In Cerro Gordo, a town nestled in the Inyo Mountains of California, near Death Valley, there’s a single saloon with swinging doors, two out-of-tune pianos and a mysterious bloodstain on the wall beneath three bullet holes.
It’s one of Brent Underwood’s favorite places in the ghost town, and now that he owns it, he plans on sharing it with the world. (He’s still trying to learn the story behind the bloodstain.)
On Friday, Mr. Underwood and his friend Jon Bier became the latest owners of Cerro Gordo, which translates to “fat hill,” after buying it for $ 1.4 million. They plan to restore the town while preserving its past, Mr. Underwood said, adding that they hope to attract a variety of visitors. He said they expected to spend about $ 1 million to get things started.
Jake Rasmuson of Bishop Real Estate said that he received hundreds of inquiries after the sale was announced in early June. Twelve of the offers were serious, he said, noting that the original asking price was $ 925,000.
The previous owners of Cerro Gordo, who prefer to remain anonymous, are brothers who had inherited the town from their family, Mr. Rasmuson said. They felt it was the right time in their lives to sell the town, but they wanted to preserve its long history, he said.
They felt that the offer from Mr. Underwood and Mr. Bier, while not the highest bid, aligned with their hope, Mr. Rasmuson said.
“The sellers really liked their vision,” he said, adding that they closed the sale on Friday the 13th in “true ghost town fashion.”
The town, which is about 200 miles north of Los Angeles, is just over 300 acres. It is known for its part in Wild West history and used to average about a murder a week during the 1870s, the height of the mining era, Mr. Rasmuson said.
The property includes houses, an eight-bed bunkhouse, a church that also serves as a small theater, a general store and a museum. As with any credible ghost town, there have also been reported ghost sightings, he said.
Mr. Underwood, 31, heard about the sale from a friend. As founder of HK Austin, a hostel located in Austin, Tex., he had been looking for other opportunities for a place that could combine his passions of hospitality and history.
He researched the town and read books about its history. About three weeks ago, he flew out to meet with the owners and Mr. Rasmuson. He toured the town and met its current caretaker, Robert Desmarais, who will continue to live there as they restore buildings.

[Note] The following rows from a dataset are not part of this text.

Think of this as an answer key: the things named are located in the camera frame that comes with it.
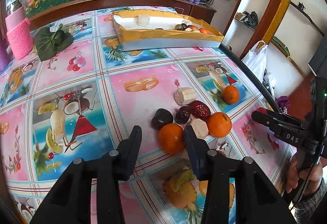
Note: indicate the large orange tangerine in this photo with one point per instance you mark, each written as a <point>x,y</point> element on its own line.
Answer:
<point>171,138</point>

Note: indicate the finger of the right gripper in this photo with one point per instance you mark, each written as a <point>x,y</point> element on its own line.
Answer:
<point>276,117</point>

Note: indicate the red jujube date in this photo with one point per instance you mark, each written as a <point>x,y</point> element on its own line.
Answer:
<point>200,110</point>

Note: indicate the hexagonal beige cake piece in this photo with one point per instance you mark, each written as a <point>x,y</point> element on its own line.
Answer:
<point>199,128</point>

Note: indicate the dark purple plum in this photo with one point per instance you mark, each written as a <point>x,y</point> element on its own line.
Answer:
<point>161,118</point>

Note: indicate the white plastic bag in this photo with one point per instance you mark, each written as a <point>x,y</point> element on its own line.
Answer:
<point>256,59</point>

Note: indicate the purple thermos bottle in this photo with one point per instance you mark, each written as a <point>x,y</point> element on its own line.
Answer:
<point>4,56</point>

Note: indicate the floral tablecloth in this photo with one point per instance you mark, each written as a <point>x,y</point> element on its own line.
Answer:
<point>85,100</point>

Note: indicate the red cherry tomato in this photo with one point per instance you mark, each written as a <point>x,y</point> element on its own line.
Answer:
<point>261,110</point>

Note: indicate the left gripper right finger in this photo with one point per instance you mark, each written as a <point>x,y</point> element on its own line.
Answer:
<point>257,200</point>

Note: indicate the yellow white box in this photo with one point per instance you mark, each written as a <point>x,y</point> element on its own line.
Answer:
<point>146,29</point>

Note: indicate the dark red date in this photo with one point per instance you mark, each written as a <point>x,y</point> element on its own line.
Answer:
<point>183,114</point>

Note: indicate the notched beige cake piece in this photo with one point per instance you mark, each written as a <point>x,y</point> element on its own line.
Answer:
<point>185,155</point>

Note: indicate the small tangerine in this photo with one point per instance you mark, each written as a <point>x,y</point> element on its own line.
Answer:
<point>230,95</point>

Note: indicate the operator right hand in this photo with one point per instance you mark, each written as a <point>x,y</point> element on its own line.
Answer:
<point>314,176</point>

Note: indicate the green leafy vegetable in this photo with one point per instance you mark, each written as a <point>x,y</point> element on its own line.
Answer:
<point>49,43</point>

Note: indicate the pink bottle with knit sleeve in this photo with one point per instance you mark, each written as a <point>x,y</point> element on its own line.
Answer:
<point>18,31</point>

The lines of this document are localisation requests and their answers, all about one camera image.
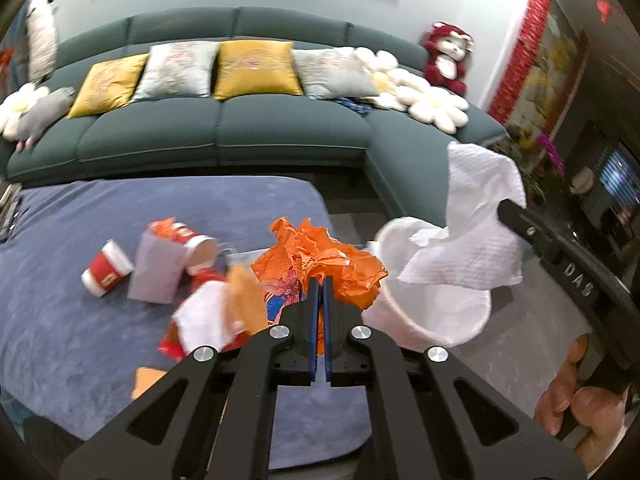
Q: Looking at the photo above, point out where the orange plastic bag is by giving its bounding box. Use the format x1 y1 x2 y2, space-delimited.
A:
250 217 388 310

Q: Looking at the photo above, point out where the white paper towel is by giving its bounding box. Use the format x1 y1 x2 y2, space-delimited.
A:
171 281 243 354
398 143 526 290

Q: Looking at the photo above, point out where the orange foam sheet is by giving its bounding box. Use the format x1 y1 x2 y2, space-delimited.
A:
130 367 167 400
224 264 269 336

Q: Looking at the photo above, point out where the red white paper cup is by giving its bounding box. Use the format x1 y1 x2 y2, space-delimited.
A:
80 238 134 297
171 222 219 276

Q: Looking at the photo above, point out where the white lined trash bin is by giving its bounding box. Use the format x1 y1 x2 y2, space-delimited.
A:
362 217 491 352

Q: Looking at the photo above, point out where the right human hand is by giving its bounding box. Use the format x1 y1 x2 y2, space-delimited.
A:
534 334 628 476

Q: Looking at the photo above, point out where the red mesh foam wrapper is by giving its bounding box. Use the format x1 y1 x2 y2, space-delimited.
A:
158 269 250 361

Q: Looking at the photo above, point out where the television screen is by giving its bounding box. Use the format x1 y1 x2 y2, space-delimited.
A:
599 143 639 220

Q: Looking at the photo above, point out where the potted pink orchid plant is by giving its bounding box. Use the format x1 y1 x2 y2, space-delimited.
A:
496 124 565 206

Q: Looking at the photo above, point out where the orange wrapper in box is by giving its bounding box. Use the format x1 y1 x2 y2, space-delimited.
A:
148 218 177 240

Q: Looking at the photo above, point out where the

In 1865 a man named Pablo Flores discovered silver at the site, near where Mexicans had been searching for precious metals, and he began mining operations there, according to the town’s website. By 1869, the town became the largest producer of silver and lead in the state, until falling prices and setbacks ended most of the activity.
It was revived once more in the early 1900s, when high-grade zinc was excavated, and Cerro Gordo became the largest producer of zinc carbonates in the United States, according to the site. But by 1920, only about 10 men were employed by a Cerro Gordo mining company.
By the 1950s, the town was largely abandoned. In the mid-2000s, the owner at the time tried to restore parts of the town with the help of volunteers. He also catered to large parties in the American Hotel, a two-story building attached to the saloon.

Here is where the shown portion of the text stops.